Aurora Energy Resources has confirmed its intention to submit a Planning Application during 2017 to commence exploratory drilling for shale gas (methane) near Formby.

To discuss the implications with Formby residents, Frack Free Formby are holding a public meeting at 7.30 pm on Wednesday 15th March at the Formby Cricket Club. Formby residents are also welcome to email us any questions they have before the event. You can email your questions to

A spokesperson from Frack Free Formby said: "We believe that the most likely location for drilling is the site of the old Formby Oilfield, (about half a mile east of the Formby by-pass). As fracking operators can then drill up to 2 miles underground, drilling at this site could potentially threaten up to 85% of the homes, schools, and business premises in Formby. The map shows how many Formby properties are within a one mile and two mile radius of the likely drill site."

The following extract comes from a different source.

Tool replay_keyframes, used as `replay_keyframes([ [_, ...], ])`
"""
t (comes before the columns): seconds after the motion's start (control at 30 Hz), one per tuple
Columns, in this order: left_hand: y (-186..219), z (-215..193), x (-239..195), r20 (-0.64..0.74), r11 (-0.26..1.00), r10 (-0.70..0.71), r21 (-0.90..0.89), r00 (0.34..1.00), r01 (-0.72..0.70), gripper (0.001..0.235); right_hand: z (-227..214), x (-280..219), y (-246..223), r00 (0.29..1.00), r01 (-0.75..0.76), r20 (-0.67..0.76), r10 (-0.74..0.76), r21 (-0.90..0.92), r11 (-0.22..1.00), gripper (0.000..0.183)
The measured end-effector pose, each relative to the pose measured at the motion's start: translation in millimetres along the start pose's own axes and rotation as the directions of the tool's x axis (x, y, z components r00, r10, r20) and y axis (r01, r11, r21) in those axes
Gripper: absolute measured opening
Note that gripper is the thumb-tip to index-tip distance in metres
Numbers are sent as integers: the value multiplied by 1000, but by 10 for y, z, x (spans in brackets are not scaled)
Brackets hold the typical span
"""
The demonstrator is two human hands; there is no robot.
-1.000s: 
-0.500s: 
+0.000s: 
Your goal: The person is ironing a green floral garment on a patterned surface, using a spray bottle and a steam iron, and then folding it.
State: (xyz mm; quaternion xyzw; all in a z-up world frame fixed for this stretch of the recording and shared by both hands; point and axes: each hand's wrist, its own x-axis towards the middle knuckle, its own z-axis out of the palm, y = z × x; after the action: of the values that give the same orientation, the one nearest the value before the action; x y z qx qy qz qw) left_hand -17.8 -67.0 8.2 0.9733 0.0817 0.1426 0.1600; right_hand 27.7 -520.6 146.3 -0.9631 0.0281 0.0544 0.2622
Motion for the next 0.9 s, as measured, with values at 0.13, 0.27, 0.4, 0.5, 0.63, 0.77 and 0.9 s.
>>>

They went on to say: "Charts obtained from government agencies show faults in the local sandstone at surface level and underground right across the Formby basin. This means that fracking in this area has the potential to cause earth tremors, and cause gas to be released straight into the local atmosphere."

"Frack Free Formby are therefore urging Lancashire County Council and Sefton Council to refuse Aurora’s planning application, and we hope to get a substantial number of local groups and residents to object to the proposal. If approval is given for an exploratory site, it will almost certainly lead to many more fracking wells being drilled across the Moss. Ultimately, this could even lead to drilling under Formby’s pinewoods and sand dunes." Managing Director of Aurora Energy Resources, Ian Roche, said: “Prior to any planning application being submitted, we will hold a public information event about the proposed development, the feedback from which will inform our application.2

“Members of the public will also be able to comment on any planning application during the consultation period prior to it being determined.Aurora previously drilled a couple of wells at the Formby site in 2012, on land owned by the Church Commissioners for England. These sites have since been restored to agricultural use.“

In 2011, the BBC reported on a study which found it to be “highly probable” that shale gas test drilling triggered earth tremors in Lancashire. However, the report, commissioned by energy firm Cuadrilla, also said the quakes were due to an “unusual combination of geology at the well site”. It said conditions which caused the minor earthquakes were “unlikely to occur again”.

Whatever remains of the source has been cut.